Single monkey-saddle singularity of a Fermi surface and its instabilities

TL;DR

This paper investigates the topological and interaction-driven instabilities of higher-order singularities, specifically monkey saddle points, in Fermi surfaces, revealing conditions under which these singularities are stable or destabilized.

Contribution

The study provides a detailed analysis of monkey saddle singularities in Fermi surfaces, including their topological properties and how interactions influence their stability.

Findings

Isolated monkey saddle singularities can be stabilized for spinless electrons with short-range repulsive interactions.

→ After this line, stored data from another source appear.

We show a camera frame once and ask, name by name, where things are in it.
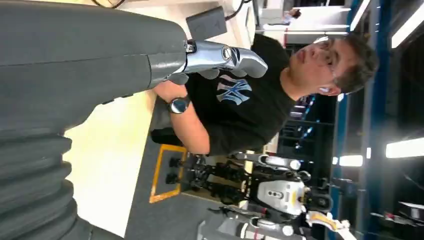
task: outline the black box
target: black box
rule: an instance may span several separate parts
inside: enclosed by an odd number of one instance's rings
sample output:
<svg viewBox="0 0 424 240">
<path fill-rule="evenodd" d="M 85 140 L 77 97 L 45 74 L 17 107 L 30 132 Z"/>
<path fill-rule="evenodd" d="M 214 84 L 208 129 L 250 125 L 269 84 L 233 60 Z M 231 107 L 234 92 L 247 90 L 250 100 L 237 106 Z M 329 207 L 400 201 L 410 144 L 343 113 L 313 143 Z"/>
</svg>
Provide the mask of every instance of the black box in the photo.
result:
<svg viewBox="0 0 424 240">
<path fill-rule="evenodd" d="M 222 6 L 186 18 L 191 38 L 206 40 L 227 32 Z"/>
</svg>

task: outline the yellow floor marking
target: yellow floor marking
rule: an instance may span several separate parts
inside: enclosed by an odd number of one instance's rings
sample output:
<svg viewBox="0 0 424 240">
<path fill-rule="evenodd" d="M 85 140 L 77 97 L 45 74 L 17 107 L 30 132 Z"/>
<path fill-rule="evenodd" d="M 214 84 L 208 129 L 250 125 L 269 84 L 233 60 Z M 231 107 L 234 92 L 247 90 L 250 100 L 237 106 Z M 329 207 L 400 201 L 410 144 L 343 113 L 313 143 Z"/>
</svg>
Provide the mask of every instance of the yellow floor marking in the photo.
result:
<svg viewBox="0 0 424 240">
<path fill-rule="evenodd" d="M 164 193 L 161 193 L 159 195 L 155 195 L 156 194 L 156 186 L 158 184 L 159 172 L 161 170 L 162 157 L 163 157 L 164 151 L 166 151 L 166 150 L 167 151 L 173 151 L 173 152 L 181 152 L 182 153 L 181 161 L 184 162 L 186 160 L 187 150 L 184 147 L 166 145 L 166 144 L 163 144 L 163 145 L 160 146 L 159 155 L 157 156 L 157 161 L 156 161 L 156 169 L 154 170 L 153 183 L 151 185 L 151 192 L 150 192 L 150 199 L 149 199 L 149 203 L 151 203 L 151 204 L 154 204 L 154 203 L 157 203 L 159 201 L 165 200 L 167 198 L 176 196 L 181 191 L 181 184 L 177 183 L 176 188 L 174 190 L 164 192 Z M 183 176 L 183 168 L 181 168 L 179 170 L 178 178 L 181 179 L 182 176 Z"/>
</svg>

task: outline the gray robot arm cover
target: gray robot arm cover
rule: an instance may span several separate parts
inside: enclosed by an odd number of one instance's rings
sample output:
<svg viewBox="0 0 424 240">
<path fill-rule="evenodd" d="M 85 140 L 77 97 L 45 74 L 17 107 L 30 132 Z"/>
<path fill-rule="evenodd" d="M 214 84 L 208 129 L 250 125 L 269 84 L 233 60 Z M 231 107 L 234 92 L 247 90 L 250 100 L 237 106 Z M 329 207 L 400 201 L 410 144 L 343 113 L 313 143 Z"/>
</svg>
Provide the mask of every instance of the gray robot arm cover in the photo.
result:
<svg viewBox="0 0 424 240">
<path fill-rule="evenodd" d="M 129 12 L 19 0 L 0 1 L 0 29 L 0 240 L 121 239 L 78 217 L 63 133 L 97 105 L 195 67 L 184 31 Z"/>
</svg>

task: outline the robotic hand
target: robotic hand
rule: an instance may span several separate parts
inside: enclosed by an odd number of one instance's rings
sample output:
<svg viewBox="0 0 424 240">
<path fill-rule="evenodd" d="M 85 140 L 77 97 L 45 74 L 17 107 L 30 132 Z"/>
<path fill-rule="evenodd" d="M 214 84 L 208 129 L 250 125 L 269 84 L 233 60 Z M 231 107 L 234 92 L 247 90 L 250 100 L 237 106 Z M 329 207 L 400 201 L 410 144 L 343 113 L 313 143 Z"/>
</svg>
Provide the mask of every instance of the robotic hand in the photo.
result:
<svg viewBox="0 0 424 240">
<path fill-rule="evenodd" d="M 230 47 L 225 44 L 189 40 L 185 45 L 186 62 L 167 79 L 183 85 L 189 77 L 186 74 L 200 73 L 206 79 L 215 79 L 220 70 L 231 71 L 237 77 L 249 75 L 262 77 L 268 70 L 267 64 L 253 51 Z"/>
</svg>

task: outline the black watch
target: black watch
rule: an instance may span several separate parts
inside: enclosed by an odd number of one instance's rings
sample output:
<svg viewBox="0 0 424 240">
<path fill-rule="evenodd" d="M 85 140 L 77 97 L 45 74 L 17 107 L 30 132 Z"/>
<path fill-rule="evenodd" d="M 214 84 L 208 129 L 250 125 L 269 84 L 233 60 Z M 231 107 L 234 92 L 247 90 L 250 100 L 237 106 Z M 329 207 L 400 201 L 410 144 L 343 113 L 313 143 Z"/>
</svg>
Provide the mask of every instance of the black watch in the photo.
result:
<svg viewBox="0 0 424 240">
<path fill-rule="evenodd" d="M 189 95 L 177 97 L 169 103 L 169 111 L 173 114 L 182 114 L 189 108 L 190 102 Z"/>
</svg>

For spinful electrons, repulsive interactions lead to instabilities that destroy the singularity.

Broken symmetries allow for the existence of single monkey saddle singularities in the spectrum.

Abstract

Fermi surfaces can undergo sharp transitions under smooth changes of parameters. Such transitions can have a topological character, as is the case when a higher-order singularity, one that requires cubic or higher-order terms to describe the electronic dispersion near the singularity, develops at the transition. When time-reversal and inversion symmetries are present, odd singularities can only appear in pairs within the Brillouin zone. In this case, the combination of the enhanced density of states that accompany these singularities and the nesting between the pairs of singularities leads to interaction driven instabilities. We present examples of single $n=3$ (monkey saddle) singularities when time-reversal and inversion symmetries are broken. We then turn to the question of what instabilities are possible when the singularities are isolated. For spinful electrons, we find that the inclusion of repulsive interactions destroys any isolated monkey-saddle singularity present in the noninteracting spectrum by developing Stoner or Lifshitz instabilities. In contrast, for spinless electrons and at the mean-field level, we show that an isolated monkey-saddle singularity can be stabilized in the presence of short-range repulsive interactions.